Each line of the entries that mentions the string "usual" needs to be reported.

□ □ □ □

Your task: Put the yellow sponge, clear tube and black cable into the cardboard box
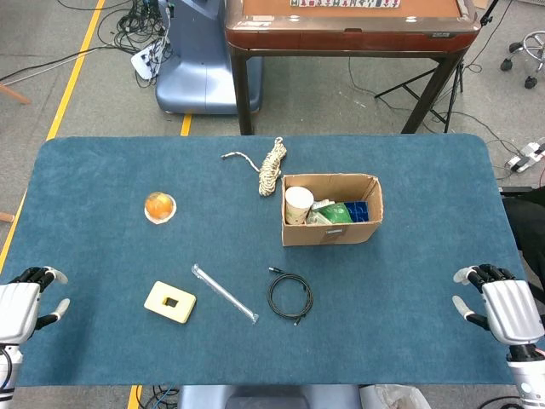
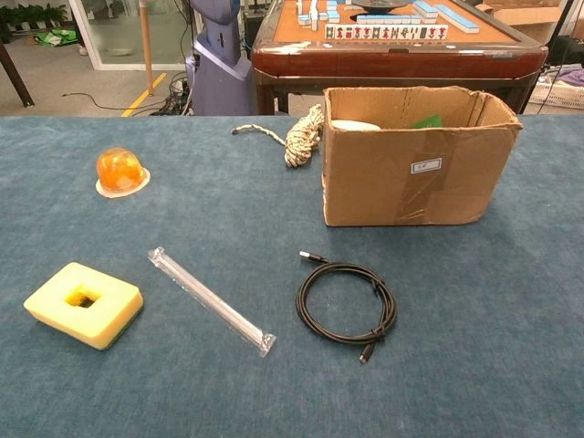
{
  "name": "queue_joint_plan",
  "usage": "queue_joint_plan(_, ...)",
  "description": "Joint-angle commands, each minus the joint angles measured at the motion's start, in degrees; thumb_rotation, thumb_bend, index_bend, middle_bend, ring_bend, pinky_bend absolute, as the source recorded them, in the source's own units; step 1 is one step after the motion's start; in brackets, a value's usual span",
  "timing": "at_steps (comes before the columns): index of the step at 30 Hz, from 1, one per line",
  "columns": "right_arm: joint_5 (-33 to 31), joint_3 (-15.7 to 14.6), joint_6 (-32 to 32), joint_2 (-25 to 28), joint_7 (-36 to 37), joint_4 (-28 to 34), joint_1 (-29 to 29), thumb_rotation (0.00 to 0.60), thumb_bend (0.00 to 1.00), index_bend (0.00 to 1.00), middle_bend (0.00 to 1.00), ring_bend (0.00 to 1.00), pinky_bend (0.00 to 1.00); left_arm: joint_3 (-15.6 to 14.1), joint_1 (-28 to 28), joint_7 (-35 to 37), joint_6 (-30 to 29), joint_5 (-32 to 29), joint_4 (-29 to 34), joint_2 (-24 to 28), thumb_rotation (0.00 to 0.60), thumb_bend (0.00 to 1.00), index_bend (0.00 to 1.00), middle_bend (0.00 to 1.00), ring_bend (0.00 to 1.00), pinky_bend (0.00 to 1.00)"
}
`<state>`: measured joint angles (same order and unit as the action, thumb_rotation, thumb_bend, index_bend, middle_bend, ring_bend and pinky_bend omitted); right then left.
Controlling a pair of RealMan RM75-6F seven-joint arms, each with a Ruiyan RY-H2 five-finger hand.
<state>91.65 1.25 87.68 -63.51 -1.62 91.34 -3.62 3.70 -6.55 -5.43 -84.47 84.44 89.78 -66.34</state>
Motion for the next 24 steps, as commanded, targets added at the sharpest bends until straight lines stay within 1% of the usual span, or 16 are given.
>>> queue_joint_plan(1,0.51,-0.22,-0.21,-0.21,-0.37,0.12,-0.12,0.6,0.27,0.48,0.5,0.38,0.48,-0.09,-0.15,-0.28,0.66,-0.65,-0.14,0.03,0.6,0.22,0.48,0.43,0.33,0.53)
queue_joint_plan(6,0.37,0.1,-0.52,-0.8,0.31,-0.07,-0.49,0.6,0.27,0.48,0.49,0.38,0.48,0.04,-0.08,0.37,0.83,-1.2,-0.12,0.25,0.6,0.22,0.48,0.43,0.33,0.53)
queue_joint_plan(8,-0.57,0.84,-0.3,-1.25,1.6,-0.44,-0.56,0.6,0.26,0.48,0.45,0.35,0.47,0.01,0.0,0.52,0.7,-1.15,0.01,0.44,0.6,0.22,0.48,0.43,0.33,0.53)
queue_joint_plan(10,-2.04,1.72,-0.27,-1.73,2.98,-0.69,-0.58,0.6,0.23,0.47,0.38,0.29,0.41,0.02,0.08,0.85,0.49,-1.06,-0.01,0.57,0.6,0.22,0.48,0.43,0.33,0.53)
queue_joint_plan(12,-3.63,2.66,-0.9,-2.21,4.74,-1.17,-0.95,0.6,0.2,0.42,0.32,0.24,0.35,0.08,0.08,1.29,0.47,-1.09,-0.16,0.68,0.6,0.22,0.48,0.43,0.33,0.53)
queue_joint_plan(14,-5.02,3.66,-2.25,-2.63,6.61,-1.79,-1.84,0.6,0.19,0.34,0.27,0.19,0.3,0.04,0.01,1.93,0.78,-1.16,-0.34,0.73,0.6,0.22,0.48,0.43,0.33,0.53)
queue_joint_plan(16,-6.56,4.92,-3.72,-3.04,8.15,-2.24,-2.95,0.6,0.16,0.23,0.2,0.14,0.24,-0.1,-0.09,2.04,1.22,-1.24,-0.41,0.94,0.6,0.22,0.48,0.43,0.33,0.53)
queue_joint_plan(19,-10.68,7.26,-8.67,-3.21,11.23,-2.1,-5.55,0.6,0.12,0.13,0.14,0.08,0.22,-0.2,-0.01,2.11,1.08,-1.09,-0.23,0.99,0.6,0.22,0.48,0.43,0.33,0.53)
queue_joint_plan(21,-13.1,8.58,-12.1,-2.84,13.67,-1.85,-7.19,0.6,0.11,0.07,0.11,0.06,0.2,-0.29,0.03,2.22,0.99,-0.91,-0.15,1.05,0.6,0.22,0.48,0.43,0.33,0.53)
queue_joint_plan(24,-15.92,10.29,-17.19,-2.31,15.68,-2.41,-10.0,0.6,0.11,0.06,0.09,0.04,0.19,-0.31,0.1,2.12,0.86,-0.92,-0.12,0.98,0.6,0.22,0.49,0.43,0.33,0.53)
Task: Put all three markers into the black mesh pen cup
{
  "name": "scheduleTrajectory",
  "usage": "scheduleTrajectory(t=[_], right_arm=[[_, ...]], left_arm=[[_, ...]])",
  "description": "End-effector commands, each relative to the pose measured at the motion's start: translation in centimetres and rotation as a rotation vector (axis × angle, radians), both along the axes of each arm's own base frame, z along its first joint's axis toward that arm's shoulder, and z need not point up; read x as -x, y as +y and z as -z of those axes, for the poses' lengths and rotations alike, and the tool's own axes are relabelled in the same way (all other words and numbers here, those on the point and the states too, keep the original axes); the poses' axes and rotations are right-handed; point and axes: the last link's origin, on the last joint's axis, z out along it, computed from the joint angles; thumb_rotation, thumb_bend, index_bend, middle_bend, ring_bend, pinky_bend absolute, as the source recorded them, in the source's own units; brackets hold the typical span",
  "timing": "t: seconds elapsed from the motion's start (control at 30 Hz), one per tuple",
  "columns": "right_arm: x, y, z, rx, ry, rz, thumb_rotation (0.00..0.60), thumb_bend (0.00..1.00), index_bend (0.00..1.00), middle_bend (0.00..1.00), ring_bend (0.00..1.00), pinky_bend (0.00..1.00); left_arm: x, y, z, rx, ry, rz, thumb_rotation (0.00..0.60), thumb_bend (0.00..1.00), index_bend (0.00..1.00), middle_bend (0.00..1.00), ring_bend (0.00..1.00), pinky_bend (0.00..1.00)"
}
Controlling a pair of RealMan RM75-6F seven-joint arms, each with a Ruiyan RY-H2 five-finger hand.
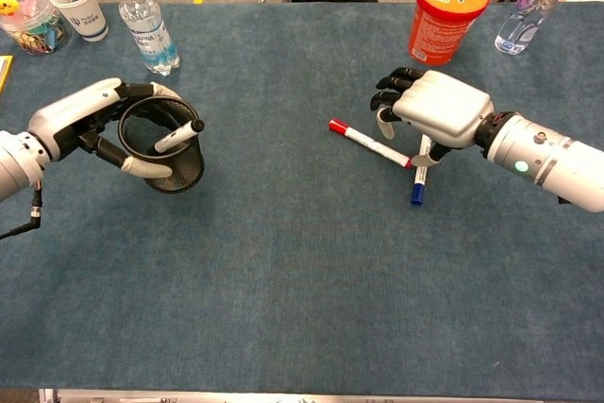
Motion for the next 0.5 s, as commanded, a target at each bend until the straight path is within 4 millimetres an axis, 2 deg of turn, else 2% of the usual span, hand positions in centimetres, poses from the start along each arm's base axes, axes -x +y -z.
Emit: scheduleTrajectory(t=[0.03,0.5], right_arm=[[-0.5,0.1,0.3,-0.010,-0.023,0.008,0.600,0.10,0.49,0.25,0.13,0.12],[0.4,3.1,-1.5,-0.104,0.006,-0.027,0.600,0.13,0.49,0.25,0.13,0.12]], left_arm=[[0.0,0.0,0.0,-0.001,-0.001,0.001,0.600,0.11,0.30,0.35,0.33,0.23],[0.3,-0.3,-0.4,-0.008,0.002,-0.006,0.600,0.11,0.30,0.35,0.33,0.23]])
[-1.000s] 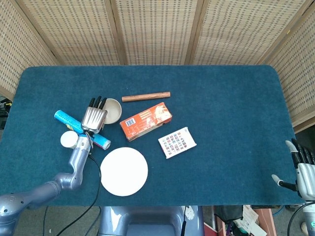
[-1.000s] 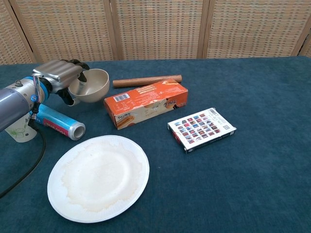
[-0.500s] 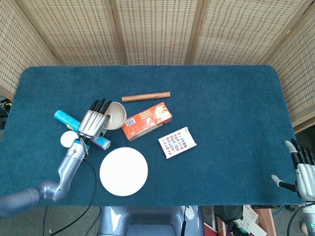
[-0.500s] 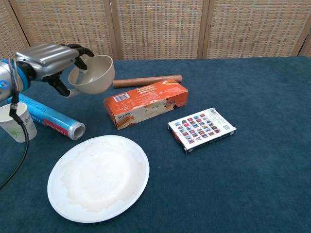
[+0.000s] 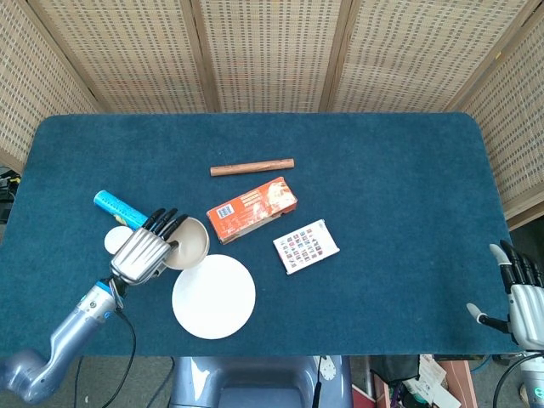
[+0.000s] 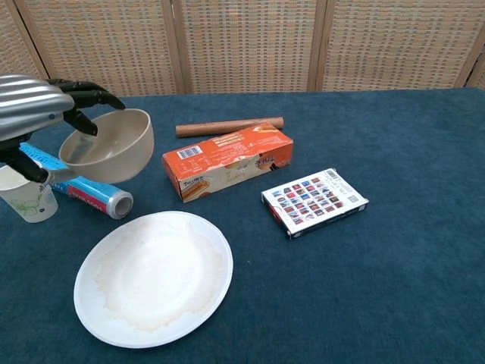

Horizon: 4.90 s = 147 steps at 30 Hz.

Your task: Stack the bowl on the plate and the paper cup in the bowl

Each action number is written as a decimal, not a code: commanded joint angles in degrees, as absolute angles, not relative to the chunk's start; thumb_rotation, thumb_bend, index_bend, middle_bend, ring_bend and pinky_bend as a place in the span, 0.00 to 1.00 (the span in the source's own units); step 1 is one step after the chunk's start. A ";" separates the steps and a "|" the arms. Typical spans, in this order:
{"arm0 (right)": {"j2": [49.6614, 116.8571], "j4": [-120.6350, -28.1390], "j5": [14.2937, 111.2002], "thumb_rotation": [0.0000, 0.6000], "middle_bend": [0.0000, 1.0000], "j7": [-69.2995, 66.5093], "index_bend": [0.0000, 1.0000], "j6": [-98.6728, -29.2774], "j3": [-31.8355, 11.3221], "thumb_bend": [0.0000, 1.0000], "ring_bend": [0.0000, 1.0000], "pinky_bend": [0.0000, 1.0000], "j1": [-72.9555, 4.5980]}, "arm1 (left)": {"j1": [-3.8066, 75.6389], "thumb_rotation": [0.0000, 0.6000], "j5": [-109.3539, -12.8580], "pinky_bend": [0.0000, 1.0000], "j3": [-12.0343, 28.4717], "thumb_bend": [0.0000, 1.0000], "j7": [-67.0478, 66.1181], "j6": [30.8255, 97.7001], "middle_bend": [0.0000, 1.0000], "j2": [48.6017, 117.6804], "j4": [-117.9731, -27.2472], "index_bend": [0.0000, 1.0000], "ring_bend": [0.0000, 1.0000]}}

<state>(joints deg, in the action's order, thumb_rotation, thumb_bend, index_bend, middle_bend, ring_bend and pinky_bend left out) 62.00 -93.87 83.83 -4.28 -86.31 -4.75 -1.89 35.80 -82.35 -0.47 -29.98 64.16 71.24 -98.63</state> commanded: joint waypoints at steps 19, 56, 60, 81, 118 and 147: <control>61.17 -93.88 83.78 1.00 0.00 -6.34 0.00 -87.90 -5.29 0.14 0.00 0.00 -1.03 | 35.54 1.00 -85.66 0.08 -4.08 0.37 -38.26 57.59 0.10 79.46 -98.00 0.66 0.00; 61.13 -93.97 84.23 1.00 0.00 -6.79 0.00 -88.54 -5.47 0.14 0.00 0.00 -0.70 | 37.14 1.00 -79.00 0.02 -3.48 0.25 -44.26 53.47 0.00 80.31 -98.48 0.42 0.00; 61.13 -93.92 84.17 1.00 0.00 -6.90 0.00 -88.59 -5.52 0.14 0.00 0.00 -0.66 | 36.97 1.00 -79.45 0.01 -3.32 0.21 -42.89 54.19 0.00 79.71 -99.64 0.36 0.00; 61.33 -94.27 84.72 1.00 0.00 -6.00 0.00 -87.81 -5.12 0.15 0.00 0.00 -1.01 | 28.49 1.00 -79.73 0.00 2.47 0.17 -20.13 70.52 0.00 61.33 -99.81 0.29 0.00; 61.48 -94.75 85.26 1.00 0.00 -5.15 0.00 -87.96 -4.85 0.15 0.00 0.00 -1.14 | 25.91 1.00 -76.23 0.00 1.02 0.25 -17.15 62.59 0.00 73.68 -79.42 0.43 0.00; 61.48 -94.69 85.33 1.00 0.00 -5.24 0.00 -88.15 -4.84 0.15 0.00 0.00 -1.06 | 27.45 1.00 -75.61 0.03 2.41 0.41 -18.25 60.93 0.03 79.39 -73.33 0.60 0.00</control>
<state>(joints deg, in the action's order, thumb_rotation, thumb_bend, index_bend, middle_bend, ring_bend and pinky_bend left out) 61.48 -94.70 85.33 -5.24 -88.15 -4.85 -1.06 27.45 -75.57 2.44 -18.28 60.90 79.35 -73.38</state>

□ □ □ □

#### Response to the task:
  "description": "Joint-angle commands, each minus the joint angles measured at the motion's start, in degrees; thumb_rotation, thumb_bend, index_bend, middle_bend, ring_bend, pinky_bend absolute, as the source recorded them, in the source's own units; step 1 is one step after the motion's start; in brackets, a value's usual span",
Motion for the next 24 steps, as commanded, targets added at the sharpest bends until straight lines stay within 1% of the usual span, or 16 are given.
Motion for the next 0.5 s, as commanded, a target at each bend until the straight path is within 4 millimetres an axis, 2 deg of turn, else 2% of the usual span, hand positions in centimetres, poses from the start along each arm's base axes, axes -x +y -z.

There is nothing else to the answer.